Even if your business is under pressure, it’s worth getting the numbers right - a sloppy close-out can cost you more than a short legal review.
Make Good / Reinstatement (The Big Ticket Item)
“Make good” is often where the real money is. Depending on your lease, you might be required to:
- remove signage and branding;
- remove internal fit-out (walls, counters, cabinetry);
- repair damage (holes, scuffs, flooring);
- repaint to a neutral colour; and/or
- reinstate to the original base build condition.
The deed can either:
- confirm you’ll complete make good works (with a deadline and inspection), or
- replace make good with a negotiated payment (so the landlord handles works).
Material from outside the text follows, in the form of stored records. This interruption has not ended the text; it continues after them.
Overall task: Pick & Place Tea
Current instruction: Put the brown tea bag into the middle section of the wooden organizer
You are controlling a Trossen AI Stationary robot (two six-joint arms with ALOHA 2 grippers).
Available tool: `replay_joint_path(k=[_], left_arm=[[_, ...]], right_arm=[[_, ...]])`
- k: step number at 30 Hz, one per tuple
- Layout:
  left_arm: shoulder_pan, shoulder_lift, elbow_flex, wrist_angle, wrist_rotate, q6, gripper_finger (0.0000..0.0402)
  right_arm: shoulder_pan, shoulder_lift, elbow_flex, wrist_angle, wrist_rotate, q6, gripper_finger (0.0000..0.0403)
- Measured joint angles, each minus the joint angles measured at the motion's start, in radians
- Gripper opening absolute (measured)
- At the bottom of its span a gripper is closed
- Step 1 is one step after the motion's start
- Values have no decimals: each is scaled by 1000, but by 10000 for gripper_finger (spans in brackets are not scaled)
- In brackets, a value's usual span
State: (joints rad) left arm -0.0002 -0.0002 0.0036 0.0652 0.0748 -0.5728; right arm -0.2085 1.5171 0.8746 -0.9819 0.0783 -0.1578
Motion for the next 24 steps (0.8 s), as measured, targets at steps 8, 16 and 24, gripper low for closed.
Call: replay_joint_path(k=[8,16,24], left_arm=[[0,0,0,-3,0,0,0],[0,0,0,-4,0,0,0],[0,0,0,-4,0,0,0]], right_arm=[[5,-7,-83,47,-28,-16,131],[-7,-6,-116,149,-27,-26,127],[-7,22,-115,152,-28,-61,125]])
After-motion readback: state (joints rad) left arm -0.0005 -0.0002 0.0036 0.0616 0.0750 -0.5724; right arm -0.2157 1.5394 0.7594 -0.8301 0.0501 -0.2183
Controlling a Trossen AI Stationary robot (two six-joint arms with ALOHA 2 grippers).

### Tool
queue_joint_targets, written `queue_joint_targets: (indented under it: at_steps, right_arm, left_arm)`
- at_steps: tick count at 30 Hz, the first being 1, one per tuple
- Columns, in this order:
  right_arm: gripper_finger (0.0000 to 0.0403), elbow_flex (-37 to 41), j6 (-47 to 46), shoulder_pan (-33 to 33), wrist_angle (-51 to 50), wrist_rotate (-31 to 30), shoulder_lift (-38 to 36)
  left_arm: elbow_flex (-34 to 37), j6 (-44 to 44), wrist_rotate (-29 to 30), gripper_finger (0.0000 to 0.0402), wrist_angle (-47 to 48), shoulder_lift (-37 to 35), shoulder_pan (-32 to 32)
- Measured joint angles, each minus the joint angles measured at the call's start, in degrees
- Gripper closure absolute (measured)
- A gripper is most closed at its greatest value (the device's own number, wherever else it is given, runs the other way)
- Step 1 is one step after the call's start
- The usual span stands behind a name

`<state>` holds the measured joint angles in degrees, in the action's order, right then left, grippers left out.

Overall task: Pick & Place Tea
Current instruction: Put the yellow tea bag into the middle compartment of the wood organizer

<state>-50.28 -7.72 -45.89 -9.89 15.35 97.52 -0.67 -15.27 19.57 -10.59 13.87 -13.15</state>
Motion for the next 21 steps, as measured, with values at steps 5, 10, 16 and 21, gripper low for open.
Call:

If you’re negotiating a payment instead of doing the works, make sure the deed states that payment is in full and final satisfaction of make good obligations - otherwise you risk paying and still being chased later.
Bond, Bank Guarantee, And Personal Guarantees
Many commercial leases are supported by security, including:
- a cash bond;
- a bank guarantee; and/or
- a director’s personal guarantee.
A deed of surrender should be very clear about what happens to that security, including when it must be released and what claims (if any) the landlord can still make against it.
Mutual Releases (And What Survives)
Most businesses want a surrender so they can move on without the lease hanging over them. That’s where release clauses matter.
A good deed typically includes mutual releases, but it may carve out certain surviving obligations, such as:
- confidentiality;
- payment obligations that haven’t been met;
- indemnities (sometimes);
- liability for pre-surrender damage; or
- any agreed post-surrender reconciliation process.
The trick is getting the balance right: you want finality, but you also don’t want to accidentally “release” the other side from something you still need them to do (like return your bank guarantee).
Alternatives To A Deed Of Surrender (And When They’re Better)
A deed of surrender isn’t the only option when you need to change your leasing situation. Depending on your business goals, one of these alternatives might be a better fit.
Assigning The Lease To A New Tenant
If your lease allows it (and the landlord consents), you may be able to transfer the lease to another business. This is called an assignment.
Assignment can be attractive because it may reduce the “exit cost” compared to a surrender - especially if you can find a strong replacement tenant.
Just be careful: some leases keep you on the hook even after assignment (for example, through ongoing guarantee-style obligations), and the paperwork needs to be done properly.
In many cases, assignment is documented with a Deed of Assignment of Lease, and the practical considerations are similar (consent, timing, condition, and releases).
Subleasing Part Or All Of The Space
If your space is too big or your model has changed, a sublease can be a middle-ground option. It can help you recover some of your rent while keeping the lease in your name.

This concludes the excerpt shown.